Scan the material below for the word "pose", then copy every line in which it appears.

..............................

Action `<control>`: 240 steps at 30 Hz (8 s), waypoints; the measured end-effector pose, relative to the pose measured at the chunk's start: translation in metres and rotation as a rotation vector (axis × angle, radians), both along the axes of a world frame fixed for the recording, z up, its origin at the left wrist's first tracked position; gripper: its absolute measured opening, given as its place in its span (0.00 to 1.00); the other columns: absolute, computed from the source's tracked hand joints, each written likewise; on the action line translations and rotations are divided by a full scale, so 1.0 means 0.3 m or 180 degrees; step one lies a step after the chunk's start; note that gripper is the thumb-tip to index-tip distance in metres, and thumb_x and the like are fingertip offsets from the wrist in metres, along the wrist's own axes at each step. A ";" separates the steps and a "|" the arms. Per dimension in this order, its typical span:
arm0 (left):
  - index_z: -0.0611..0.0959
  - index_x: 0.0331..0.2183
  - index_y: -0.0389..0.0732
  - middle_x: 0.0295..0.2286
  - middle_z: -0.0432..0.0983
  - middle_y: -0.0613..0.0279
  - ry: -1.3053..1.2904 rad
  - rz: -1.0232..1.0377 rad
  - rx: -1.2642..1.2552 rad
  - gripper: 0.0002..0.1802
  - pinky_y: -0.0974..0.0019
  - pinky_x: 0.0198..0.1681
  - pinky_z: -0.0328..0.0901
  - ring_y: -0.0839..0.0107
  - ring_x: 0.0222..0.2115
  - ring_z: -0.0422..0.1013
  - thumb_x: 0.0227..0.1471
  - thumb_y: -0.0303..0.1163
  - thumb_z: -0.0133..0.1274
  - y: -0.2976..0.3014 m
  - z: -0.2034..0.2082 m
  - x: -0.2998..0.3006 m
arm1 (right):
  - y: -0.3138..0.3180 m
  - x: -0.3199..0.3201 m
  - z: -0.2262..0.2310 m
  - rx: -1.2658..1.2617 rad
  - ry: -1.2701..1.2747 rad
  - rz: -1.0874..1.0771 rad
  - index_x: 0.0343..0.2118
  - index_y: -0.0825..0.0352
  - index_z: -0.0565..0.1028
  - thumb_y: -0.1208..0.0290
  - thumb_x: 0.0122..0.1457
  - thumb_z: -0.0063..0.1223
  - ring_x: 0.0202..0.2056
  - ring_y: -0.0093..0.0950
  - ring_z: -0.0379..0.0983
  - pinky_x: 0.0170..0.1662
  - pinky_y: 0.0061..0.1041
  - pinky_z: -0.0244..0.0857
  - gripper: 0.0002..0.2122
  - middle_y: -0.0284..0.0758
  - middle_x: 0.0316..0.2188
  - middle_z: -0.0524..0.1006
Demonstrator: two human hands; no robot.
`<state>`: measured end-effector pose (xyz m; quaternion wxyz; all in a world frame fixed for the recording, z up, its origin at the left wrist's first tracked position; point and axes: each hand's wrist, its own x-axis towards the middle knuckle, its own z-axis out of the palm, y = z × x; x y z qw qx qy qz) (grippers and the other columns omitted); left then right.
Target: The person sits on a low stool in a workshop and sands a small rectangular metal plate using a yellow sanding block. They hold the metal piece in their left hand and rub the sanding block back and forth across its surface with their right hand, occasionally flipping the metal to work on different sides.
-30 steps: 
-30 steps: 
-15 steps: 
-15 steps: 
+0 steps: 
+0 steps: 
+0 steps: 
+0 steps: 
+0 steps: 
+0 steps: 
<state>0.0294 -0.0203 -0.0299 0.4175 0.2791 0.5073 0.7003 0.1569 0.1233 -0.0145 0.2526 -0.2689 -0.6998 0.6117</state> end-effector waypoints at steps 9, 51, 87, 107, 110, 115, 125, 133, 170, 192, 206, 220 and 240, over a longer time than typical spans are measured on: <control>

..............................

- COMPLETED TASK -
Action `<control>`: 240 steps at 30 Hz (8 s), waypoints; the measured end-effector pose, relative to the pose measured at the chunk's start: translation in metres and rotation as a rotation vector (axis × angle, radians), both along the axes of a world frame fixed for the recording, z up, its origin at the left wrist's first tracked position; gripper: its absolute measured opening, given as its place in its span (0.00 to 1.00); the other columns: absolute, computed from the source's tracked hand joints, each written likewise; on the action line translations and rotations are divided by a full scale, so 1.0 means 0.3 m or 180 degrees; step one lies a step after the chunk's start; note that gripper is the thumb-tip to index-tip distance in metres, and thumb_x and the like are fingertip offsets from the wrist in metres, along the wrist's own axes at each step. A ";" separates the steps and a "|" the arms. Per dimension in this order, its typical span:
`<state>`: measured end-effector pose (xyz m; quaternion wxyz; all in a world frame fixed for the recording, z up, its origin at the left wrist's first tracked position; point and axes: each hand's wrist, its own x-axis towards the middle knuckle, its own z-axis out of the palm, y = z × x; x y z qw qx qy qz) (grippers and the other columns omitted); left then right.

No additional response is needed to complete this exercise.